At the end of March 2020, my momma passed on to glory.
There is an incredible testimony here too. But I will tell you only one tiny part of it in relation to our son, Sparrow.
I was grieving for my momma very deeply.
I was comforted by ABBA in very profound ways. Maybe I will write about for you all one day.
But I just want to tell you this one thing, of the many that had happened, during that time.
I went to Glory and I saw Uncle John, my Aunt Cindi’s husband. We were in a vast beautiful field. An incredible Massive tree was also there not too far away from where I was. I could see the gates of the city and the Light that shown from the center of the city.
My Uncle John, was at a table sitting. He began to talk to me.
I saw my momma and my Aunt Cindi’s dad, Mr. Crawley to the right.
I looked down to the left at the ground and saw what looked like two symbolic graves. One was large with roses petals all over it. (The roses had significance for my brother Cody to tell him something my mom told me to tell him) the other grave was small. It had toy soldiers all over the top of it. Some were on their sides not standing up. So I bent down to fix the few that were laid over. As I was doing this. I asked Uncle John, “Who does this one belong to?” I knew the rose petals one was symbolic and a meaningful purpose of my momma. But I asked about the small one only.
Uncle John said, “Don’t you know.”(but it was not a question)
I knew, it had to do with our son.
I said, “What is the name the Father gave to him?”
Uncle John said, “He is waiting to tell you when you come Home.”
Other things happened and were said. Incredible things.

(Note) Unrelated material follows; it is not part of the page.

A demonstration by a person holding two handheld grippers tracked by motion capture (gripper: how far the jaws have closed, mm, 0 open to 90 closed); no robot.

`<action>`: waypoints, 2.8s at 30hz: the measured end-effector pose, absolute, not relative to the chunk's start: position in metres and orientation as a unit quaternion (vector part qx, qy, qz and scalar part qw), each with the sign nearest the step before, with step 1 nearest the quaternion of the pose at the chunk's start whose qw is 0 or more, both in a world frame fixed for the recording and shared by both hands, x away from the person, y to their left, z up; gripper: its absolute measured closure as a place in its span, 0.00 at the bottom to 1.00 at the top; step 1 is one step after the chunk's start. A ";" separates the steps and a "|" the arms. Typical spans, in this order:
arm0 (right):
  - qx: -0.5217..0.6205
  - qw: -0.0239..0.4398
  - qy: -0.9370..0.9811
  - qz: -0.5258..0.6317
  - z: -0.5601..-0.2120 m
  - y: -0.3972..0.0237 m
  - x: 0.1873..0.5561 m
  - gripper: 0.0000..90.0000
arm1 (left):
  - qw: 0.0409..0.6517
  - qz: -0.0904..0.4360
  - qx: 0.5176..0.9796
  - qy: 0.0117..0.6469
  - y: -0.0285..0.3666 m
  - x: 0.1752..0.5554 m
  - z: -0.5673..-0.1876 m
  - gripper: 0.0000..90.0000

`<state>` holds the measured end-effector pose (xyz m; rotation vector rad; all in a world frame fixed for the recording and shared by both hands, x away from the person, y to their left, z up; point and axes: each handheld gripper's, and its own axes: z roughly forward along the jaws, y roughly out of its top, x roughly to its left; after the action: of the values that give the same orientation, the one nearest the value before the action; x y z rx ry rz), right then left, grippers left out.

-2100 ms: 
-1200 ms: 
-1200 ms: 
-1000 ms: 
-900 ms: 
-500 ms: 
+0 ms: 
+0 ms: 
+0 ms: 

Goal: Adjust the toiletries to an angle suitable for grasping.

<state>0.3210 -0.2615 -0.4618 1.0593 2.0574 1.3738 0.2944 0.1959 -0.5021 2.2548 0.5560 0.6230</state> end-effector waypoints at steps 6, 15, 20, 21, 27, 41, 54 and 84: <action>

A few months went by...I saw a sculpture of ABBA’s hands. Holding a Sparrow. At a store. I felt touched to see that. I had been thinking about our son. The name we had given him and the name we did not know yet, that Abba had given him.
I bought the sculpture. I’ve had it for many years.
The picture I put with this post, is it.
My hope is, as you choose to read this. You would see and know how much Yeshua loves you. He is alive and active. He cares so much about your life and every detail concerning your life. You can tell Him anything and trust Him with everything. He takes good care of His Own.
Today will you let Him take care of you?